Antigenic and virological properties of an H3N2 variant that continues to dominate the 2021-22 Northern Hemisphere influenza season

Abstract

Influenza viruses circulated at very low levels during the beginning of the COVID-19 pandemic, and population immunity against these viruses is low. An H3N2 strain (3C.2a1b.2a2) with a hemagglutinin (HA) that has several substitutions relative to the 2021-22 H3N2 vaccine strain is dominating the 2021-22 Northern Hemisphere influenza season. Here, we show that one of these substitutions eliminates a key glycosylation site on HA and alters sialic acid binding. Using glycan array profiling, we show that the 3C.2a1b.2a2 H3 maintains binding to an extended biantennary sialoside and replicates to high titers in human airway cells. We find that antibodies elicited by the 2021-22 Northern Hemisphere influenza vaccine poorly neutralize the 3C.2a1b.2a2 H3N2 strain. Together, these data indicate that 3C.2a1b.2a2 H3N2 viruses efficiently replicate in human cells and escape vaccine-elicited antibodies.

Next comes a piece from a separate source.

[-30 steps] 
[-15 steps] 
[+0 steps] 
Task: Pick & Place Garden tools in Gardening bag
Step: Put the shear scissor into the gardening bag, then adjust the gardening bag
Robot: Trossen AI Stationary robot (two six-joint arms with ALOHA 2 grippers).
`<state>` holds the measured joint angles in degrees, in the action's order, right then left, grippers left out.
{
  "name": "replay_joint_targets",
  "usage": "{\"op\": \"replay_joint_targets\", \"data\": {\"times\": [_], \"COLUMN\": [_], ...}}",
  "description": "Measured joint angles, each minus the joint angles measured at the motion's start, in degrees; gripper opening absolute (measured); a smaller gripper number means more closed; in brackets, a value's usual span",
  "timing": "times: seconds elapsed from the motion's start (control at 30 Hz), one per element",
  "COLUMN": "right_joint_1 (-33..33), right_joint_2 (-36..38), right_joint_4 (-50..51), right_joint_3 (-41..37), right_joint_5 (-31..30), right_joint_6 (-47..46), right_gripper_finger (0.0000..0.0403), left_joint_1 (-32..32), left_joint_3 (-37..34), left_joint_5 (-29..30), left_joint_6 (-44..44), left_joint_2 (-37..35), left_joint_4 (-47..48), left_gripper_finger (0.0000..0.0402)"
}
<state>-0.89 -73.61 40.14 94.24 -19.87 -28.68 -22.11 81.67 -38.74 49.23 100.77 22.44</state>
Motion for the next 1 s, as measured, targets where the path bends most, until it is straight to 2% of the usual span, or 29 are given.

Keywords: CP: Microbiology; antibody; antigenic mismatch; influenza vaccine; influenza virus.

Graphical abstract

Figure 1

H3N2 variant lineage 2a2 replicates efficiently in human cells despite changes in HA receptor specificity (A) Nextstrain phylogenetic analysis of the HA gene of contemporary (2019–21) H3N2 viruses. (B) Amino acid differences at residues 158–160 are denoted (red), and glycan loss is modeled on the crystal structure of an H3 HA trimer (PDB: 4O5I) for 2a1 and 2a2 HAs. (C and D) Binding of wild-type (C) and mutant (D) recombinant HAs to a sialoside microarray. Printed glycans include those with α2,3 sialic acid linkages (yellow), α2,6 sialic acid linkages (green), or no sialic acid linkage (gray). Bars represent the mean fluorescent intensity with standard error bars. Mutant 2a1 HA proteins (D) had N159 and I160 substitutions to remove glycosylation motif, and mutant 2a2 HA proteins (D) had Y159 and T160 substitutions to add glycosylation motif. Glycan numbers are shown on the x axes. (E) Infectious virus production after an MOI = 0.01 infection of primary differentiated human nasal epithelial cell (hNEC) cultures incubated at 37°C (top) or 32°C (bottom). Virus titers were measured by TCID₅₀ assay using MDCK cells. Data at each time point are the mean/SEM of three separate wells. Curves are representative of two independent experiments. A repeated measures MANOVA followed by a Bonferonni post-test was completed (^∗p ≤ 0.05).

Figure 2

Potential H3N2 antigenic mismatch for the 2021–22 Northern Hemisphere influenza season (A) Amino acid residues encoded by egg-adapted and wild-type circulating strains at HA positions 158, 159, and 160, an N-linked glycosylation site. (B and C) Virus neutralization titers to the vaccine virus and circulating viruses prior to vaccination (B) and 27–28 days following vaccination (C) in a group of vaccinees in Oct–Nov 2021 (n = 40). Neutralization titers are plotted as the geometric mean titer (GMT) of two independent experiments. Lines represent the GMT and standard deviation among vaccinees. A Kruskal-Wallis one-way ANOVA with Dunn’s multiple comparisons test was completed on log₂ transformed titers (^∗p ≤ 0.05). (D) Fold-reduction in neutralizing antibodies to circulating strains when compared to the vaccine virus in a group of vaccinees (n = 40).